The I.L.D. fought with revolutionary vigor. Street demonstrations were organized not only in every American industrial center but in every city were there was an organized proletariat. Moscow, London, Berlin, Paris, Vienna, Canton, Shanghai, Rio de Janeiro, Sydney – all of these and more shook with demonstrations against American class justice. In Paris, the proletariat threatened to take the American consulate building apart brick by brick. The names of Sacco and Vanzetti became the tocsin of an aroused working class fighting the bourgeois state.

For seven years the fight raged. Motions for a new trial were denied; higher courts of the State of Massachusetts upheld their Judge Thayer; Governor Alvan T. Fuller reviewed the case and stood behind his class brother, denying a pardon. The liberals on the U.S. Supreme Court bench, expressing a cowardly sympathy with the defendants, refused to stick their necks out and move to review the case.
 

The Counter-Campaign of the Bourgeoisie:

The ruling class was frightened.

It resorted as always to terror and further frameup. Black-jacks and night sticks, even tear-gas, then relatively untested in civilian disorders) were given a good work-out on the demonstrators.

Mysterious, unexploded bombs were “discovered” under circumstances that cast a shadow on militant workers. “Anarchists” and “bolsheviks” were uncovered in very alley. Sacco and Vanzetti were almost forgotten and the assault of the state went directly where it was intended – to the organized working class.
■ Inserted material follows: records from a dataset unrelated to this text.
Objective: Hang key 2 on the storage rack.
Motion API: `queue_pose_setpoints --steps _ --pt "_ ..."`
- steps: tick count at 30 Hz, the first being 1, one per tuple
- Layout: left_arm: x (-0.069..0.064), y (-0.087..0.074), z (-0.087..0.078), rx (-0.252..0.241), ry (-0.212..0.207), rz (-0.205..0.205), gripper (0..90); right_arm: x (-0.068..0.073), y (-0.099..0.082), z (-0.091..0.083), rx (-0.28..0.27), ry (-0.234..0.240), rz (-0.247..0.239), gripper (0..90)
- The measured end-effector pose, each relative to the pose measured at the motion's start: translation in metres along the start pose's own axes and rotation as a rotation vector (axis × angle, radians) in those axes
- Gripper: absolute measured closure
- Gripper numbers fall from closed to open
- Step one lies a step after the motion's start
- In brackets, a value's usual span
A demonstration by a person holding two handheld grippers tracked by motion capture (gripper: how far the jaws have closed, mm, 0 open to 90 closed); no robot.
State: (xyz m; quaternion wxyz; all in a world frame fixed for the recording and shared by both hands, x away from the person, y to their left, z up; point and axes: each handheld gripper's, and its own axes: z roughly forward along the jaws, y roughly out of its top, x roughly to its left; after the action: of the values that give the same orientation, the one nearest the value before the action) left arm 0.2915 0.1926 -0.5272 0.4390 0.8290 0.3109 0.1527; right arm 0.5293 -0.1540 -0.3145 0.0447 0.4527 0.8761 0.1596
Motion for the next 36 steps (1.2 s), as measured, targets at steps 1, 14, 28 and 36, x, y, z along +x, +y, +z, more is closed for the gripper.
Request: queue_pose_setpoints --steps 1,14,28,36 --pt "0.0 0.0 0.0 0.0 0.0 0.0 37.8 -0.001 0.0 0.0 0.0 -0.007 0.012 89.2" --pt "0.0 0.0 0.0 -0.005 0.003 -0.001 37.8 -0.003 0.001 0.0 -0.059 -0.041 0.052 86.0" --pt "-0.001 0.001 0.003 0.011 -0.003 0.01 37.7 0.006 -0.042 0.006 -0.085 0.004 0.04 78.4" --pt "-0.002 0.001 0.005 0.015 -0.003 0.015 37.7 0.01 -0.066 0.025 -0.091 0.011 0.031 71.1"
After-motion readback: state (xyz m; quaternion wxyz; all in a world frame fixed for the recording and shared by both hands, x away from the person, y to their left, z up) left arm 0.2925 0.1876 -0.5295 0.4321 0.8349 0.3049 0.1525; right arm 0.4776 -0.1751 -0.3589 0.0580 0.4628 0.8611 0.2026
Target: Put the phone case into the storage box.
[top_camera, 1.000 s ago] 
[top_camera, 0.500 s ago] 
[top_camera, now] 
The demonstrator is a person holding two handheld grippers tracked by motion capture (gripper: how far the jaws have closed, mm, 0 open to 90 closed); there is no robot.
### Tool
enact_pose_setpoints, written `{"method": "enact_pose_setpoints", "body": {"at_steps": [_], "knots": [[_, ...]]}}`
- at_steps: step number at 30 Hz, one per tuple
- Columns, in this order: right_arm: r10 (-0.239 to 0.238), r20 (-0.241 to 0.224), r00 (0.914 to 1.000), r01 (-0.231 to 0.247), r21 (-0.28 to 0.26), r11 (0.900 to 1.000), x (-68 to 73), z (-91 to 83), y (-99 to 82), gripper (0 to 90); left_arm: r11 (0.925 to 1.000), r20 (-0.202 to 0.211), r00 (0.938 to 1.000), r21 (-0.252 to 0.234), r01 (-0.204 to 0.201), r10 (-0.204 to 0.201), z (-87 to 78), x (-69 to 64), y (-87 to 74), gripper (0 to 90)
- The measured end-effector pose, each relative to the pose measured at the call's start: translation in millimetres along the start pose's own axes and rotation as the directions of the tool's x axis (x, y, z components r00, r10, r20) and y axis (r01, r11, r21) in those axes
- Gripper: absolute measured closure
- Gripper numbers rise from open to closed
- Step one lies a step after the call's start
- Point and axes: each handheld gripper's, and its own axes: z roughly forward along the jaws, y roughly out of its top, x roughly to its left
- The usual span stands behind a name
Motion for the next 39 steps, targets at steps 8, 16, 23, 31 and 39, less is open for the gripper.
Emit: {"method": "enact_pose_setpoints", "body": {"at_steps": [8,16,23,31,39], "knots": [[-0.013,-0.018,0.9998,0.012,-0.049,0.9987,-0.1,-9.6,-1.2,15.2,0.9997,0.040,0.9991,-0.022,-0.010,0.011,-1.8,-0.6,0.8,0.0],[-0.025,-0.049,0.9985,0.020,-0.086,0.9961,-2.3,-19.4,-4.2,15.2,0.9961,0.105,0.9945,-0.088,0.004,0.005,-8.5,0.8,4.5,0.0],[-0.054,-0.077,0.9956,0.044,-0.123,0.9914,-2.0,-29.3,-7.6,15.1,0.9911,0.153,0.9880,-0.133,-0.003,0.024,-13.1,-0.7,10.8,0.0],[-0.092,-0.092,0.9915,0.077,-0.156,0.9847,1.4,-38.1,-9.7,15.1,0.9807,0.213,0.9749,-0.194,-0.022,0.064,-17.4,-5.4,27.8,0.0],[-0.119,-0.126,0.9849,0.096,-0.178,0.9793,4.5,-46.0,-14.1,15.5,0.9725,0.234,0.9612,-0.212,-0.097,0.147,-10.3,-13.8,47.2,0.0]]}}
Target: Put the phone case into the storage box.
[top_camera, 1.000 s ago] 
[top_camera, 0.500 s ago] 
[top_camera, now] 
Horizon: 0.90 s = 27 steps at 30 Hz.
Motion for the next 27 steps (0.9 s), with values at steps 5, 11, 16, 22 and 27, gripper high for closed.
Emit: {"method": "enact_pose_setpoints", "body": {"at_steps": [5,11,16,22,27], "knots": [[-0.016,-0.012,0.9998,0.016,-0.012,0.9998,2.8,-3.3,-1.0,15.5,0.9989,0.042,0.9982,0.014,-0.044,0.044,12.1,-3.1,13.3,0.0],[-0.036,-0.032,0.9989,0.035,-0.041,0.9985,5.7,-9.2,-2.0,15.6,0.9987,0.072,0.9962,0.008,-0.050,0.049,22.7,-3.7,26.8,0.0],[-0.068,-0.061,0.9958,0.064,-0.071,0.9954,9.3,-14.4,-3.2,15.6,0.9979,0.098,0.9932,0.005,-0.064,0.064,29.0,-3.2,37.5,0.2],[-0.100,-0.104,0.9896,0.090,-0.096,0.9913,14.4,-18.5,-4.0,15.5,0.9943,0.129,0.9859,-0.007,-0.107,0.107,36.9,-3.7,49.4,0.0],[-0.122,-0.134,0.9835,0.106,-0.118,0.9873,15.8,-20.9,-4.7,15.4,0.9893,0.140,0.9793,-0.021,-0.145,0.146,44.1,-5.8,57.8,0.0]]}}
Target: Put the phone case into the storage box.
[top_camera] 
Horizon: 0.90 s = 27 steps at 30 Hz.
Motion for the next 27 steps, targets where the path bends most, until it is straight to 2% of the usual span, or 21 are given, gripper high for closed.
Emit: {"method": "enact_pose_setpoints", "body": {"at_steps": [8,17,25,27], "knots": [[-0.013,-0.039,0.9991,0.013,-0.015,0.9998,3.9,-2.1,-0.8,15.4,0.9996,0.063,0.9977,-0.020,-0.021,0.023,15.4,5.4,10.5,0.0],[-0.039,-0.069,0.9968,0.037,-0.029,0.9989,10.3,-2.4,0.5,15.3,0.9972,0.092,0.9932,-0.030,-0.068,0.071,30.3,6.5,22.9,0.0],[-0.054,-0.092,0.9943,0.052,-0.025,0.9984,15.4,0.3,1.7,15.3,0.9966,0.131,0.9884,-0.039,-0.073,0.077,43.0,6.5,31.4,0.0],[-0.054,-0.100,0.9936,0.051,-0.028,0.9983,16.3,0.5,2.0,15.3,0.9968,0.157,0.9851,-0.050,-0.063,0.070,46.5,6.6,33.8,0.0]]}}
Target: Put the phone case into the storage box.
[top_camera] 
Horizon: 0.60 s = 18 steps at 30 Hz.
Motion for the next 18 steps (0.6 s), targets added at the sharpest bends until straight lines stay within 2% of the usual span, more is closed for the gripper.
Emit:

Almost two years before the execution, a fellow prisoner, Celestino F. Madeiro, confessed to Vanzetti and the police that he had been involved in the South Braintree murders. He swore that neither Sacco nor Vanzetti was implicated and although he declined to name any of the participants, the police were able to identify them as members of a certain Morelli gang which operated in the neighborhood of Boston. Despite this spectacular turn in the case, a new trial was denied and Maeleiros died in the electric chair with Sacco and Vanzetti.
 

The Execution:

Twice, the fury of an aroused working class forced the State of Massachusetts to grant a reprieve, once to the week of August 10 and again to August 22, 1927.

A wild hope surged in the breast of the proletariat. Its sense of power and determination to fight grew. For a while it forgot that the bourgeois state was still on top and believed that the two symbols of working class strength and revenge might be released.

The world-wide demonstrations for the two men were climaxed in a magnificent wave on the night of August 22. Tens of thousands of demonstrators milled through the streets of the citadels of capitalism, waiting for midnight. The police were apprehensive. At 12:19 the news flashed that Sacco was dead. Five minutes of stunned silence gripped the masses of waiting workers until word came that Vanzetti too had been burned to death by the class enemy. The silence broke in a torrent of rage and a bitter resolve that the names of the two great martyrs of labor must be inscribed on the red banners under which the working class marches to its final victory.